When the Monitor sees a message from the Trap Enhancer, it generates an Alert.  The Alert actually contains the Event Description, so you can read exactly what the Trap Enhancer generated in the Event Log without looking at the actual event on the server.

All Monitors are disabled by default, but we built an Override MP that enables a few Monitors, to help users get started: Monitors such as the SNMP Trap that gets sent when someone saves the configuration on a Cisco device or a notification of a network device that has been reloaded.

What About SNMP Notifications?

When an SNMP Trap is generated, there may no be a corresponding SNMP Trap to clear the state.  This is usually true for Notifications.  A notification is a message that tells you something happened, not necessarily some GOOD/BAD event.  An example of this is when there is a reload of a device.  A reload message is generated, but there is no corresponding message that will clear this message.  What typically happens in SCOM 2007 is an SNMP Trap is sent for the device and an Alert is generated.  The Alert must be manually cleared because there is no corresponding event you can use to clear the Alert.  In other words, the Alert gets generated, but it must be manually cleared.

To fix that in the Trap Enhancer Management Pack, what we have done is to use a timer to clear the Alert after a set amount of time.  These timers are individual for each SNMP Trap and can be overridden for each device.  Our defaults are for 24 hours, but this will usually be changed depending upon the SNMP Trap that is generated and the device it is generated from.

Performance:

I am sure a pressing question is: What kind of impact will this have on my server?  Well, we have performed some stress tests on the Trap Enhancer Service and the results shocked us.  The highest level we pushed the Trap Enhancer was about 30 Traps/Second.  This is an extremely high rate of messages and would probably only be found in very large networks, if ever.
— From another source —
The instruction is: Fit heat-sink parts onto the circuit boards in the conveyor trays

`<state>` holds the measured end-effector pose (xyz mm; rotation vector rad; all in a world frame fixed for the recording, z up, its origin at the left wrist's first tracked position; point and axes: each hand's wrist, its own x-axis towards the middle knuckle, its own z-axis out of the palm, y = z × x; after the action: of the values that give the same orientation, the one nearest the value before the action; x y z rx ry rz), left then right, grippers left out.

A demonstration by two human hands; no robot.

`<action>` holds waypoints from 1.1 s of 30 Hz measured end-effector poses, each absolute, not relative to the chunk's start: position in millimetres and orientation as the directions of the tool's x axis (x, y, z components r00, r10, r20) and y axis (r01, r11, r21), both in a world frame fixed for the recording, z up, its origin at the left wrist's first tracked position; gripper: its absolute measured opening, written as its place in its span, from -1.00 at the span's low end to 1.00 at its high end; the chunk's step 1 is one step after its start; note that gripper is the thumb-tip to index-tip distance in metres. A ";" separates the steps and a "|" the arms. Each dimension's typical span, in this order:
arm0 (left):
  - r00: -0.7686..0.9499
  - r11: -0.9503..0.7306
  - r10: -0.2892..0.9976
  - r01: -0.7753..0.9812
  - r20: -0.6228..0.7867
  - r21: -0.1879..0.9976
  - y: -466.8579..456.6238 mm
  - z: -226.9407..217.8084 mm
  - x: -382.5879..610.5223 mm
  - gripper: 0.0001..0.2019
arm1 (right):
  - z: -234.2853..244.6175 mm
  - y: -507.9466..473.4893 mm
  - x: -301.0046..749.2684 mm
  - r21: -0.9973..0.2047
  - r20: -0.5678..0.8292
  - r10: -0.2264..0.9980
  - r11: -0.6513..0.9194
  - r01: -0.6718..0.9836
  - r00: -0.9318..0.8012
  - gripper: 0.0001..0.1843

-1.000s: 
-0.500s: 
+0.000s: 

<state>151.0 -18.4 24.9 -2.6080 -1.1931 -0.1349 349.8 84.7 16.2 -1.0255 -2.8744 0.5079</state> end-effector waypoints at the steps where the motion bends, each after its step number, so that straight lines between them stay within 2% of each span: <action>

In all cases, the most interesting finding we made was that we could push the Trap Enhancer to the brink of failure and we could make it fail.  What is interesting about it is that it actually wasn’t the Trap Enhancer Service that ended up failing.  It was the Windows SNMP Trap Service.  We were pounding the SNMP Trap Service so hard, it would crash and stop receiving trap messages.  All we would do is restart the Windows SNMP Trap Service and the Trap Enhancer Service would continue translating all incoming Trap messages.

What Lies Ahead

Even before the Trap Enhancer Service and Management Pack was finished, we started looking to the future and the enhancements we wanted to make.  Some enhancements on the horizon are:

  • Make TIF file creation and integration cleaner and easier
  • TIF design and testing tools
  • Convert TIF file format to XML
  • Build APIs into the Trap Enhancer Service
  • Add Performance Counters to the Trap Enhancer Service
  • Allow for non-TIF content to be used for translations
  • And many more.

The SNMP Trap Enhancer Service was built with a very specific purpose in mind: to take the messy, hard to read, cumbersome information from our network and make it presentable, readable, understandable, and easy to use.  Even though the Trap Enhancer Service is a major component to the solution, the complete user experience would not be possible without System Center Operations Manager.  Now we can take this information and do something useful with it, like manage networks efficiently and effectively.